Brands like Shein, Amazon, and Temu, popular online clothing stores that teenagers like since they are not only affordable but also abundant and provide quick and easy shipping, will be impacted by these tariffs.
When asked why she shops at cheaper clothing stores and fast-fashion sellers, SCH senior Leah Laudenbach said, “I have shopped at Amazon a couple of times, and while I find the quality not so good, the prices are more affordable and it’s easier to find what you’re looking for.”
SCH senior Farah Salelhi-Horgan, when asked if she had seen spiked prices in in-person stores, said, “Yes, but I recently switched to [in-person] shopping in different countries where their currency is less in order to buy affordable clothing. For example, I will buy a more affordable and arguably better quality prom dress in Portugal when I go.”

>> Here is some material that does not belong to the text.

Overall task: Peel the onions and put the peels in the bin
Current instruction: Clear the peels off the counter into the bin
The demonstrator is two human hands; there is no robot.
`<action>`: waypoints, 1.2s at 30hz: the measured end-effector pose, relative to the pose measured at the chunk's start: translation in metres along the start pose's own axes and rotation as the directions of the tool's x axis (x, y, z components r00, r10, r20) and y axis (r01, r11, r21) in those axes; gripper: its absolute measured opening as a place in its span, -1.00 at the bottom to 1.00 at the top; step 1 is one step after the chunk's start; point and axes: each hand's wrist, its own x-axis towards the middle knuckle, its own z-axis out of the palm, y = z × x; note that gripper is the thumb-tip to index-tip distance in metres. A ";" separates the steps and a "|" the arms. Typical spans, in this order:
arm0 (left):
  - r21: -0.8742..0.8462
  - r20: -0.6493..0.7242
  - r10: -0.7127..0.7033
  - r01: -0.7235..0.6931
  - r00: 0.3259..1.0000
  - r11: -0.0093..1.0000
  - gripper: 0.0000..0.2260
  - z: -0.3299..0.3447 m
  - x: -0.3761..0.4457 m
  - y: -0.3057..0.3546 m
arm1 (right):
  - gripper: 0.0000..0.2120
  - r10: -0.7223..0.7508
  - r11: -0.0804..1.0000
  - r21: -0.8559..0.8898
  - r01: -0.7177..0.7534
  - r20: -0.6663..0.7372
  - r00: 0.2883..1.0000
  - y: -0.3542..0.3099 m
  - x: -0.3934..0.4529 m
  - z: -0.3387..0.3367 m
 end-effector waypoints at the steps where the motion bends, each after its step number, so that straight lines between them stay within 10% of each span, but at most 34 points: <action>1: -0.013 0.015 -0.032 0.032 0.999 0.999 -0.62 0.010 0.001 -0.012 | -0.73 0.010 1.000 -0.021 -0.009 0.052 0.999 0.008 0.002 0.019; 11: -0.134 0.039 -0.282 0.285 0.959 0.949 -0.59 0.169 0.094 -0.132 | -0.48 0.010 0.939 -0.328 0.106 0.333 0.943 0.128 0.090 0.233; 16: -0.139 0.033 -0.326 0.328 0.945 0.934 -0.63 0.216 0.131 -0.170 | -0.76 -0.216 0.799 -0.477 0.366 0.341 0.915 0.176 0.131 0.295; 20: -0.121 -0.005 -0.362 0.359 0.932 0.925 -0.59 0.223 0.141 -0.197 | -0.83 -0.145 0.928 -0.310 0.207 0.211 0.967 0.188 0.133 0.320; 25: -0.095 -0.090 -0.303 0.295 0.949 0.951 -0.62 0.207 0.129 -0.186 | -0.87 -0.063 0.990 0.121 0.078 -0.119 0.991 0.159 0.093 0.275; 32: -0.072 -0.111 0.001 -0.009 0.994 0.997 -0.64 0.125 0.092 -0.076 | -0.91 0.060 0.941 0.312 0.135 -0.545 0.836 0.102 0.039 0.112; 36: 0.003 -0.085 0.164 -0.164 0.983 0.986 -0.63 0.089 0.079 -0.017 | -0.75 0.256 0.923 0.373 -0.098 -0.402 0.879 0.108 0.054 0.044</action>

According to Nancy Center, SCH school store marketer, “Products might not be affected immediately due to the inventory that vendors currently have in stock, but not too long after the tariffs are put into effect, you will see price increases. Currently, the tariffs are on hold, so we have not seen any larger-than-normal yearly price increase due to cost of living increases, but we can expect to see an increase if the tariffs do go into effect.”
Many goods and services are created through a supply chain, a network of all the resources involved in the creation and sale of a product. With supply chains crossing multiple borders, consumers in the country that implements the tax have to pay more. Meaning consumers in the US would face a price increase on products. The raised prices on clothing items could lead to a decrease in demand, which would, in turn, mean reduced profit margins. Eventually, sellers could start cutting back on the volume of clothing that they produce, offering smaller varieties of designs and colors, fewer items, and postponing the release of new collections. If this happens, stores could start closing. Retailers catering to price-sensitive consumers, people with less money for clothing, might find it harder to raise prices without affecting sales volume.
Companies will want the cheapest material and imports for resourceful spending. Many clothing retailers will likely source materials from overseas, directly raising the cost of production. This could lead to clothing companies starting to produce lower quality or less durable products. This drastic change might also cause manufacturers to produce more goods domestically, which could result in job creation. The tight labor market may lead to underpaid jobs with excessive inflation. This job creation could possibly be at the expense of higher-skilled, better-paying positions. With the immediate need for more employees at factories, employees are less likely to be trained well or paid at a competitive standard. This could be a loss for companies as their employees lack the proper skills, and the quality of clothing will go down.
While shopping overseas is one way to avoid increased prices on clothing, there are other ways. Lambert advises, “If you have in mind that you’re going to buy things, I would buy things before April… we may see some more tariffs go into effect. So if you have the opportunity, move some of your purchases up before they do take effect.”
April Fools! It’s too late for advice, just start cutting back on that shopping!